View a sample class with Bornigia and hear students share the benefits of public speaking.
As the rhetorical theory expert for the University of St. Thomas Communication Department, Bornigia teaches classes on public speaking, persuasion and argumentation, and propaganda. She also brings in the study of her native Italy through a class on Italian cinema. Bornigia is a professional actor and director; she has appeared in many theater productions in the Houston area and has directed a number of shows.
“The concept of owning the space is something that comes from both my training in public speaking, but also my training as an actor and a director,” Bornigia said. “If you are fully present in the space at the time of your presentation, then absolutely nothing can go wrong.”
Bornigia said the ability for students to express their ideas in front of an audience in a way that is unapologetic yet respectful of diversity is essential for them to have a voice in our democratic society – the difference between being visible and invisible.
Bornigia said as a teacher, she loves to give students the practical and creative wings that will allow them to be successful in whatever their profession may be.
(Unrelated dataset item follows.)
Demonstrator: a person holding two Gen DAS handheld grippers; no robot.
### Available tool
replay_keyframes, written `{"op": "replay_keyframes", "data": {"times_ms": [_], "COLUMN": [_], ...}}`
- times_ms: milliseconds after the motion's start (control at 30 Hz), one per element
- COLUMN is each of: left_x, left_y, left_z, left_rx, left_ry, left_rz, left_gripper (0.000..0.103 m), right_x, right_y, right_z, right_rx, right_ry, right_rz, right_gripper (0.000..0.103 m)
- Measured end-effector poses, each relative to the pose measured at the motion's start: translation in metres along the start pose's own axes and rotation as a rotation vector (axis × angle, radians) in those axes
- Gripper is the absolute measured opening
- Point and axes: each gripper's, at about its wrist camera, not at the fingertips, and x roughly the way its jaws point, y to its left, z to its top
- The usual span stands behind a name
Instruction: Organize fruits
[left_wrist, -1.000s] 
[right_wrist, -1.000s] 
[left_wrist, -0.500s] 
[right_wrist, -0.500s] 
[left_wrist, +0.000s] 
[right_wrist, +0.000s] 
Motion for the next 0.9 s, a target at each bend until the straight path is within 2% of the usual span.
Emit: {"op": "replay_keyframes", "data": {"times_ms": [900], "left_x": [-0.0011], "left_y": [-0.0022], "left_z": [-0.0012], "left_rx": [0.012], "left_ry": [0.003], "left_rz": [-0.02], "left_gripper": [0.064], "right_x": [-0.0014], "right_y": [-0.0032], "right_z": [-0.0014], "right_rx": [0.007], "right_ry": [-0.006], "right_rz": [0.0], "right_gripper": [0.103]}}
“I remember one student who started off very shaky and ended up being the commencement speaker at graduation, and then went on to have a career as a litigation attorney,” Bornigia said. “That made me very proud.”
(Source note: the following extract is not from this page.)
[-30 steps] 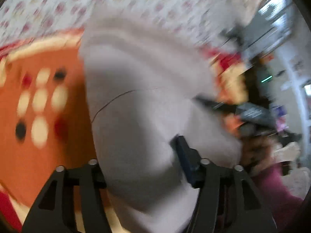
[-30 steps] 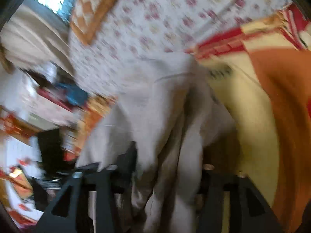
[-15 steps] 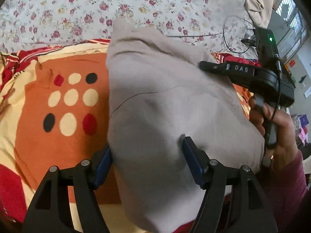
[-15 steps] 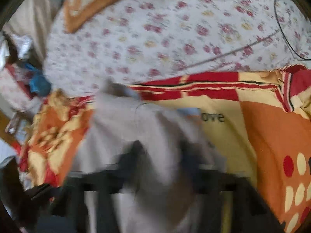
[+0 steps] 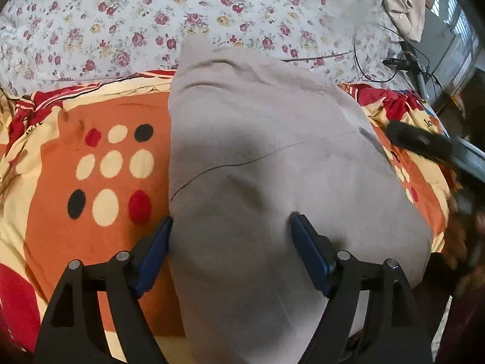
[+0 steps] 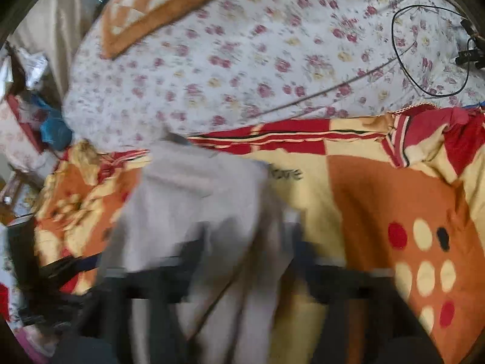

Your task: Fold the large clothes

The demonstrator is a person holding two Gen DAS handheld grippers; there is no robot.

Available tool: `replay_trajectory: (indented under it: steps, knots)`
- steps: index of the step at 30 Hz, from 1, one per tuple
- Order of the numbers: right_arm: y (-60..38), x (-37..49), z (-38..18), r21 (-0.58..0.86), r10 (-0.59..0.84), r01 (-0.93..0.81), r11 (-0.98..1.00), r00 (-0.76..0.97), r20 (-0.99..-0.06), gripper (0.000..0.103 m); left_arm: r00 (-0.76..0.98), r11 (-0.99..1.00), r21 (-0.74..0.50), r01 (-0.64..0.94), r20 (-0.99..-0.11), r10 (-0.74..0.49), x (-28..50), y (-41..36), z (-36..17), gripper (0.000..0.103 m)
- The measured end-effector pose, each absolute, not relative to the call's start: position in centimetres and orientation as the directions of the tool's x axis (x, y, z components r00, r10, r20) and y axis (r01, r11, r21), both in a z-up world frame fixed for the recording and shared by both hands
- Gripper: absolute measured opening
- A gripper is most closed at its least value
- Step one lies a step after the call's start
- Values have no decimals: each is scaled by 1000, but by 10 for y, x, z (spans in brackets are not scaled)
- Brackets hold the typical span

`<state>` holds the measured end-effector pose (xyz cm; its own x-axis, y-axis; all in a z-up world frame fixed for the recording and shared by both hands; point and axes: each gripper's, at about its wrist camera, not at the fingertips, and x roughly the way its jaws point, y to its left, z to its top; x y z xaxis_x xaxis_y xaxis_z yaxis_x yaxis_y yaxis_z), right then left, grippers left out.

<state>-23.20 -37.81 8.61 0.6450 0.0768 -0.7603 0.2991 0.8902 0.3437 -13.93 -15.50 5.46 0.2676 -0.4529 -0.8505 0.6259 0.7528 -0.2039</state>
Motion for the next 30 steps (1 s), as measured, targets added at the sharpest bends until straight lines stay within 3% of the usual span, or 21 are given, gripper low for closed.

Another student saw the benefit of her classes when he joined the seminary to become a priest.
“He wanted to thank me for the skills that he learned in both public speaking and persuasion and argumentation because he knew that they were going help him to reach out to his parishioners when the time came,” Bornigia said.
For many students, the one-on-one care and personal attention that Bornigia provides creates a sense of community at UST. She, herself, was a student at St. Thomas, and that same sense of community is what drew her to attend St. Thomas.
“I didn’t feel like I was just a number; I was a person with a name, and I got to know my teachers right away,” she said.
As a member of the Communication Department since 1996, Bornigia’s former teachers are now her colleagues. “It’s really wonderful, although it was a little intimidating at first,” Bornigia said.
Even timid students find a voice inside and outside of Bornigia’s class.
“I have had students repeatedly tell me during the semester and after the semester that they are much more comfortable understanding that they had a voice in society and that their ability to express their ideas in front of a group of people made them both active participants in society and help them fulfill their duty in society,” she said. “I think that’s a great achievement.”